▶ ASSIGNMENT: Your answer should hold all lines of the entries that include the word "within".
--------
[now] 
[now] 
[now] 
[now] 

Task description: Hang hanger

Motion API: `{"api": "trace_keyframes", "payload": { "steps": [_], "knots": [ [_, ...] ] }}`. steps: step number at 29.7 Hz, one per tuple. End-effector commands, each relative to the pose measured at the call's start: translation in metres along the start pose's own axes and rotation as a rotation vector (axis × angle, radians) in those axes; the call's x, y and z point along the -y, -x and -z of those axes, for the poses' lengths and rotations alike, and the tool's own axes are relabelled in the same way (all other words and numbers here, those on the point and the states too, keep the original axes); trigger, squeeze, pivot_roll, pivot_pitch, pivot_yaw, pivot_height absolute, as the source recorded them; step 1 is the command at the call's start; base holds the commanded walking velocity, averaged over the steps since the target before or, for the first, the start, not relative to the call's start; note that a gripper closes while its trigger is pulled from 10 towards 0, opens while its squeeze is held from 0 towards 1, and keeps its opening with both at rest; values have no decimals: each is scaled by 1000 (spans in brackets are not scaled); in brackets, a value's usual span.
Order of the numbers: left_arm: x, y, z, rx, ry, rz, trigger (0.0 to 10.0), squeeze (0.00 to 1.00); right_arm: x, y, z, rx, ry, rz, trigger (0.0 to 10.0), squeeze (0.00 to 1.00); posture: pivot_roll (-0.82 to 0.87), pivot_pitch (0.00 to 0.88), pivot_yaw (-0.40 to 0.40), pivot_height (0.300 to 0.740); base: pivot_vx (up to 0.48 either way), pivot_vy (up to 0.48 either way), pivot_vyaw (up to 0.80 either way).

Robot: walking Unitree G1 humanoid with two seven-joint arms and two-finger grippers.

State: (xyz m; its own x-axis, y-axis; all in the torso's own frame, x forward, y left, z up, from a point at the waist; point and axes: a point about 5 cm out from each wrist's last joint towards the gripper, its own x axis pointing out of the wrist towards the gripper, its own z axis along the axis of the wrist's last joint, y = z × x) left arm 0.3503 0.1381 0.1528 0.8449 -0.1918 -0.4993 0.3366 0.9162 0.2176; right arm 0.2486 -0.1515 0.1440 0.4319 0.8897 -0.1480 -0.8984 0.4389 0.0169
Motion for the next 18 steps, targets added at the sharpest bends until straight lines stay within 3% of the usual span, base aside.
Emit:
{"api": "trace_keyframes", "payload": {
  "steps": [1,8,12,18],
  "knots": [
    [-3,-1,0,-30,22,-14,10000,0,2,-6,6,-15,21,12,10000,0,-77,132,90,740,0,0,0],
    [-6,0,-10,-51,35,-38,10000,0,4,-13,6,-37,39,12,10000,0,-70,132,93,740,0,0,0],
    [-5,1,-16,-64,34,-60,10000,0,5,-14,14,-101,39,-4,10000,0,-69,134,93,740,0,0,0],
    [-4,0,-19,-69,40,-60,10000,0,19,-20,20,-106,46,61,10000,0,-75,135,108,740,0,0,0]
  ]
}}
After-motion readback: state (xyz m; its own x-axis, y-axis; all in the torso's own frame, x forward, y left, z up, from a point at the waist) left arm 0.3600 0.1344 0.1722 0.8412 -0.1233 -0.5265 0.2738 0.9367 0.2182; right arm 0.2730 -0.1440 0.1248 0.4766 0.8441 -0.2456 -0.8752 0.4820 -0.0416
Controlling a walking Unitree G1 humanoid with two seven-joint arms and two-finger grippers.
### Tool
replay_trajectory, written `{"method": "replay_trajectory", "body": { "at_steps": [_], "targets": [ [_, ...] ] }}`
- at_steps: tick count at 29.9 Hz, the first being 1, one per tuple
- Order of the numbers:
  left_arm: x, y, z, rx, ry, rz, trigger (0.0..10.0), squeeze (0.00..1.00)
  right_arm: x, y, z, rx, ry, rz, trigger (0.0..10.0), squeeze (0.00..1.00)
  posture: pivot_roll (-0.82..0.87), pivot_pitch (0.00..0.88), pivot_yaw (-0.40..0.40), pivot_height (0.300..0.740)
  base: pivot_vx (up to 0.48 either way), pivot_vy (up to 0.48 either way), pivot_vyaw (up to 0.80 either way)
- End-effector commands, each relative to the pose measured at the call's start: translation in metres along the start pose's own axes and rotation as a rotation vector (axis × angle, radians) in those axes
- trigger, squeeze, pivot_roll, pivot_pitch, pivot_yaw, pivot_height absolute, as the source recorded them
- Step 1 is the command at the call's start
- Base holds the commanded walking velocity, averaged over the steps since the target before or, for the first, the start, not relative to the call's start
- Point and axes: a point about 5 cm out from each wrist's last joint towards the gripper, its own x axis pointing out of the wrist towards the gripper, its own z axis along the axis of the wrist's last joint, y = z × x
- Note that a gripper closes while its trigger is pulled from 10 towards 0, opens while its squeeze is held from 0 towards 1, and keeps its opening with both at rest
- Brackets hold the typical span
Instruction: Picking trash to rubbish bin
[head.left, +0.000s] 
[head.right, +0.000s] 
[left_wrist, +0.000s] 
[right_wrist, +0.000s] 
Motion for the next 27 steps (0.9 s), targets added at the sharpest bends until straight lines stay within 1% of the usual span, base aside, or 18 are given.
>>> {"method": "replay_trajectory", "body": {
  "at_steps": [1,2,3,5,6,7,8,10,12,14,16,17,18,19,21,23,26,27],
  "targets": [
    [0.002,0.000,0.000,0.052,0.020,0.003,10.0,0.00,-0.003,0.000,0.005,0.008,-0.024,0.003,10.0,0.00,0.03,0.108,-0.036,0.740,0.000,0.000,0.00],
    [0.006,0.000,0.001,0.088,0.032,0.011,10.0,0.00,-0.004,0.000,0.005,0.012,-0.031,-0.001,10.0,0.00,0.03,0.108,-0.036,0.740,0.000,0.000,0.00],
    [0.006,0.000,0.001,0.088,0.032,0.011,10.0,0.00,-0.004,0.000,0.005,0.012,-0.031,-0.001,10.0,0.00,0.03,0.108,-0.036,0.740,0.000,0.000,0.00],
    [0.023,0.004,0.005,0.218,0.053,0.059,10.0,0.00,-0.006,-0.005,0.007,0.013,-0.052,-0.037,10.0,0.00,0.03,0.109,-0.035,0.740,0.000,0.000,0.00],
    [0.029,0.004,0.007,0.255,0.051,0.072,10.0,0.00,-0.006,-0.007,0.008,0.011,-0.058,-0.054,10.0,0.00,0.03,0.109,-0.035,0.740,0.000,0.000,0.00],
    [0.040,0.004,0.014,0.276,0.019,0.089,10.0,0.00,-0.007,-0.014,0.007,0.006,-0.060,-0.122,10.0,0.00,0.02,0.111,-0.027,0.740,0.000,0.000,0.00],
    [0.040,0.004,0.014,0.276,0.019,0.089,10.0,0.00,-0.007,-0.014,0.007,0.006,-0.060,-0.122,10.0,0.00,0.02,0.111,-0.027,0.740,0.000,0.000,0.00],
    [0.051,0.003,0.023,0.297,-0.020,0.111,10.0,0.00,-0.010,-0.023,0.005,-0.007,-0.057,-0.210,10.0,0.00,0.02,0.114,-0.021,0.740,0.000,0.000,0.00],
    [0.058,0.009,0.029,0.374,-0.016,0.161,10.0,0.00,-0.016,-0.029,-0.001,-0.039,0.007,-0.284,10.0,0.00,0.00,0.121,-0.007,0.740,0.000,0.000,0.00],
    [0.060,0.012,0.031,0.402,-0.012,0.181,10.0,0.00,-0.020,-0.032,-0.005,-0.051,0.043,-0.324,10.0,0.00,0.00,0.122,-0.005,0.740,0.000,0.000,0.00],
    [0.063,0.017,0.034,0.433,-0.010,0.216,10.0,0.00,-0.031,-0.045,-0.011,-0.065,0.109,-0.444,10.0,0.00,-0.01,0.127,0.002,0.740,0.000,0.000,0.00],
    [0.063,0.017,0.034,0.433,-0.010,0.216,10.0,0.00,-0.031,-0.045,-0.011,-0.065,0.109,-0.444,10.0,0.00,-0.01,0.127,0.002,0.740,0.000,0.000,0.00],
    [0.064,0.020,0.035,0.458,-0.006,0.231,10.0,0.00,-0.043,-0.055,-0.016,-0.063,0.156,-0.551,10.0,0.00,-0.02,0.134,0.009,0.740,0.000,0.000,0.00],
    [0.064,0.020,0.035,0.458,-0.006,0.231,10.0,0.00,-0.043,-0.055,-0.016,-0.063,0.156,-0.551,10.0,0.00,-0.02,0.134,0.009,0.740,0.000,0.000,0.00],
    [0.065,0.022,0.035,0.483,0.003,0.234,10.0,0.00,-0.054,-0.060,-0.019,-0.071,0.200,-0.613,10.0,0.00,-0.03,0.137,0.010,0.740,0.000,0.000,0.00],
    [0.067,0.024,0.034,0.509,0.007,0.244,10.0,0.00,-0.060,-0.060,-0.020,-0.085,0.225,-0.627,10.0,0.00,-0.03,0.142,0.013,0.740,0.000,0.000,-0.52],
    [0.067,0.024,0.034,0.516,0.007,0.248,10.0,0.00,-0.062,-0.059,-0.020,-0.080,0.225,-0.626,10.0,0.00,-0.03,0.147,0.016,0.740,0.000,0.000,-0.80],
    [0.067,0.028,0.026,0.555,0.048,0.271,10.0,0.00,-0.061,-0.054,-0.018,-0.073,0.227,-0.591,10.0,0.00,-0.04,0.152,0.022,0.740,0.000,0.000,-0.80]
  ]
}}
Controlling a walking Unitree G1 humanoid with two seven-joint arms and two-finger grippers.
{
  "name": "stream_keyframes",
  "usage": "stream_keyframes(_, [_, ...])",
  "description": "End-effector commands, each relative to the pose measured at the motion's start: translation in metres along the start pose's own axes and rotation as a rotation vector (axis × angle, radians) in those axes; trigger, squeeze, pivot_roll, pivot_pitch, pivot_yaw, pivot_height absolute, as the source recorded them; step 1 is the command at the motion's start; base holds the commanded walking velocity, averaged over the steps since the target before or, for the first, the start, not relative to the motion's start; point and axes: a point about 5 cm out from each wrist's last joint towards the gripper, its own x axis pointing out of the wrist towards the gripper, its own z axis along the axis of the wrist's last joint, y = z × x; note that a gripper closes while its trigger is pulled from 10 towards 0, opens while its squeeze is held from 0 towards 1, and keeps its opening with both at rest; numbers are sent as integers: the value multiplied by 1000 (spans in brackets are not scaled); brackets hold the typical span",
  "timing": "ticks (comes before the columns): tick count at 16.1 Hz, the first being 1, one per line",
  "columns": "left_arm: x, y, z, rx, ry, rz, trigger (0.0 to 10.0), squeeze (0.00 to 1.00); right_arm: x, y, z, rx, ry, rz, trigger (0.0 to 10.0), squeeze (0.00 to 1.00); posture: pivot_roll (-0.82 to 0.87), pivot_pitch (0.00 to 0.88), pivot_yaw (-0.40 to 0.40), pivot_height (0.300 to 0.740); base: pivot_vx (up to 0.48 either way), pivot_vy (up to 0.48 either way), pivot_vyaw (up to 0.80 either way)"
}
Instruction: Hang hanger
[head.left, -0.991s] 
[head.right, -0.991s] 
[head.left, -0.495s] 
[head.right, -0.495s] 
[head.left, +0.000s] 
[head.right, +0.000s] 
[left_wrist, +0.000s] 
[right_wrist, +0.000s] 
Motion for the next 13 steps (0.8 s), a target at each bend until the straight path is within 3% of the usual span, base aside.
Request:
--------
▶ ANSWER BOX:
Motion for the next 18 steps, targets added at the sharpest bends until straight lines stay within 3% of the usual span, base aside.
Motion for the next 27 steps (0.9 s), targets added at the sharpest bends until straight lines stay within 1% of the usual span, base aside, or 18 are given.
Motion for the next 13 steps (0.8 s), a target at each bend until the straight path is within 3% of the usual span, base aside.

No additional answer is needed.